_REQUIRED ACTION_.
Where a line of the data holds the word "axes", copy that line.

_THE DATA_.
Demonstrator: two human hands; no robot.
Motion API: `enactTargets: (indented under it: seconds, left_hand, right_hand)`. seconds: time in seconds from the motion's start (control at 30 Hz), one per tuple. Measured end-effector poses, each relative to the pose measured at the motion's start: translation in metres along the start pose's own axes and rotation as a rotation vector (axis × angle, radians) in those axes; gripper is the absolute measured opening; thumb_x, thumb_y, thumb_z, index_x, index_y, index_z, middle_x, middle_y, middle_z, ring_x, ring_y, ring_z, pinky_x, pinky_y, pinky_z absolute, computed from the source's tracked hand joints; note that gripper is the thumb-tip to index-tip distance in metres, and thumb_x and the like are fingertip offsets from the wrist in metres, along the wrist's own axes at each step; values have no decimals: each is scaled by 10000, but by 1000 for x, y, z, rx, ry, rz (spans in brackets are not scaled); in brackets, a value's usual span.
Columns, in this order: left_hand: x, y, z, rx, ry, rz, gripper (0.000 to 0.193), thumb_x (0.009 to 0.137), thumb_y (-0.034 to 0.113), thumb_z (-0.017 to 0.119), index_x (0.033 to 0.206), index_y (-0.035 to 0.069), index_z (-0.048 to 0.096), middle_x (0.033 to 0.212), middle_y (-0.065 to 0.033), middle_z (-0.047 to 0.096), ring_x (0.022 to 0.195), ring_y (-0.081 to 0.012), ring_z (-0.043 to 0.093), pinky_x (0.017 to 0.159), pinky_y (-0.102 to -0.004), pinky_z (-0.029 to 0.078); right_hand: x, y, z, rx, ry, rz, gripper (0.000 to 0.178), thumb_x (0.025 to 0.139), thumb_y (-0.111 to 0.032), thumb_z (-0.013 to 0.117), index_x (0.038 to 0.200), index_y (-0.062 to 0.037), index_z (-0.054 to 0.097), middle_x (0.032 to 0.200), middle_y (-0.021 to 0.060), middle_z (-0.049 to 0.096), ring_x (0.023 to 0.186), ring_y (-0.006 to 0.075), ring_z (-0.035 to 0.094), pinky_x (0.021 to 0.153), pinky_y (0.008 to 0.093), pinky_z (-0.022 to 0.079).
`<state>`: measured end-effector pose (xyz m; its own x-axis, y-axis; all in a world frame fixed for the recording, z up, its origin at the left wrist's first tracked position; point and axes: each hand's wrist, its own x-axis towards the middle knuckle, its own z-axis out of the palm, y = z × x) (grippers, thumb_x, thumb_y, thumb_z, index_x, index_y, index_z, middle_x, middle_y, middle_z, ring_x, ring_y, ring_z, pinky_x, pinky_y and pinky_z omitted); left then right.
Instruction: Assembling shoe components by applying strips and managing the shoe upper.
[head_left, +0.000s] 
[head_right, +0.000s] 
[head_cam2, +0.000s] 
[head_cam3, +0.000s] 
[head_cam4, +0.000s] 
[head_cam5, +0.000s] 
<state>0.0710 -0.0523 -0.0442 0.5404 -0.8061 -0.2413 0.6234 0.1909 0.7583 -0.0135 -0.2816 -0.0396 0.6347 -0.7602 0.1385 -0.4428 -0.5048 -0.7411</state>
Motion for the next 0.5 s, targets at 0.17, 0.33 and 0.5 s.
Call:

_TASK ANSWER_.
Motion API: `enactTargets: (indented under it: seconds, left_hand, right_hand)`. seconds: time in seconds from the motion's start (control at 30 Hz), one per tuple. Measured end-effector poses, each relative to the pose measured at the motion's start: translation in metres along the start pose's own axes and rotation as a rotation vector (axis × angle, radians) in those axes; gripper is the absolute measured opening; thumb_x, thumb_y, thumb_z, index_x, index_y, index_z, middle_x, middle_y, middle_z, ring_x, ring_y, ring_z, pinky_x, pinky_y, pinky_z absolute, computed from the source's tracked hand joints; note that gripper is the thumb-tip to index-tip distance in metres, and thumb_x and the like are fingertip offsets from the wrist in metres, along the wrist's own axes at each step; values have no decimals: each is scaled by 10000, but by 1000 for x, y, z, rx, ry, rz (spans in brackets are not scaled); in brackets, a value's usual span.
`<state>`: measured end-effector pose (xyz m; its own x-axis, y-axis; all in a world frame fixed for the recording, z up, its origin at the left wrist's first tracked position; point and axes: each hand's wrist, its own x-axis towards the middle knuckle, its own z-axis out of the palm, y = z × x) (grippers, thumb_x, thumb_y, thumb_z, index_x, index_y, index_z, middle_x, middle_y, middle_z, ring_x, ring_y, ring_z, pinky_x, pinky_y and pinky_z omitted); left then right.

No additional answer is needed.